A book I liked a lot is Lo que olvidamos (That Which We Forget) by Paloma Díaz-Mas, published in 2016. We get to know the author’s mother who, suffering from dementia, now lives in an old people’s home. She has lost her memory to such a degree that she mistakes her daughter for her mother. It’s a very personal book about memory. The story elegantly moves between past and present as we get to know her mother’s life, her childhood during the Civil War, and the author’s memories of her own childhood. The story moves between the personal past and the collective past, i.e. the recent past of Spain, the end of the dictatorship and the establishment of democracy, when Spain entered a new era.
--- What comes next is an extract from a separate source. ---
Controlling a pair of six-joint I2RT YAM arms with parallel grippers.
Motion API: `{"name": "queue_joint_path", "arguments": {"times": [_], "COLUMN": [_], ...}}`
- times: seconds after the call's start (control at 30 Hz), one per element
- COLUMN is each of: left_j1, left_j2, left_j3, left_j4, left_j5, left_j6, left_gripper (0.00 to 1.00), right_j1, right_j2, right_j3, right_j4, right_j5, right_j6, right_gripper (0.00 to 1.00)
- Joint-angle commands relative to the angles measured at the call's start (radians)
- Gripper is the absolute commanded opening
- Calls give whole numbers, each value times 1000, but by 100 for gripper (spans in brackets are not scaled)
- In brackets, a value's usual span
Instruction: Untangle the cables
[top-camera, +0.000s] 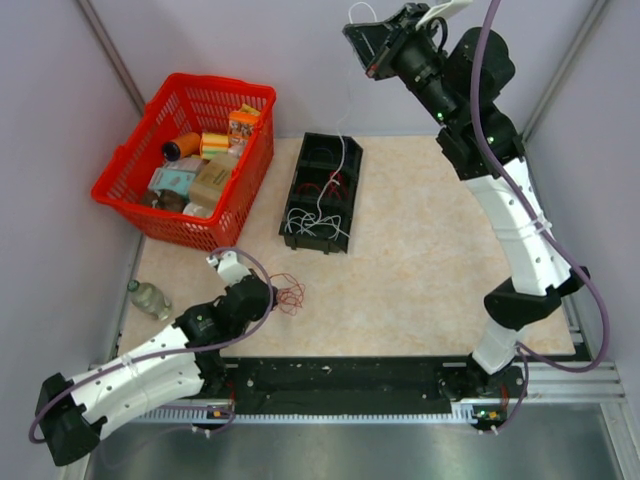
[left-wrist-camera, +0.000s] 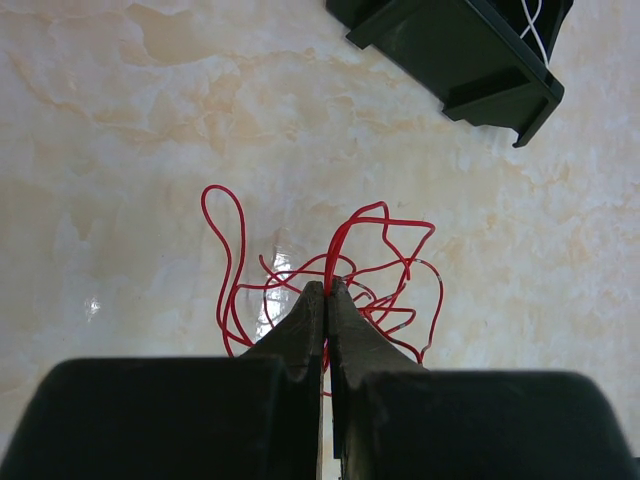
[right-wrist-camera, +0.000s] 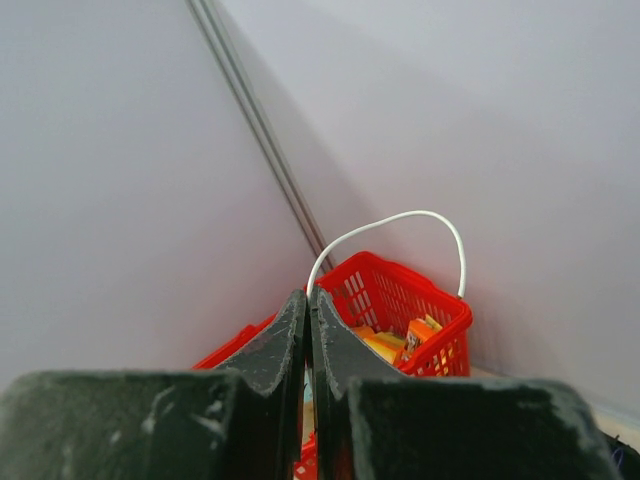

Paloma Díaz-Mas was born in 1954. She worked for many years as a professor of Spanish literature and language at the Basque University in Vitoria. She is a specialist in Medieval Spanish literature and Sephardic literature, language (Ladino) and culture. Her novels have not (yet) been translated into English, but her most comprehensive study of Sephardi culture has been translated:

Sephardim: The Jews from Spain (1993, 2007).


Her latest book, El pan que como (The Bread I Eat), published in 2020, is also a delightful read, and for cat lovers, Lo que aprendemos de los gatos (What We Learn from Cats) is a must.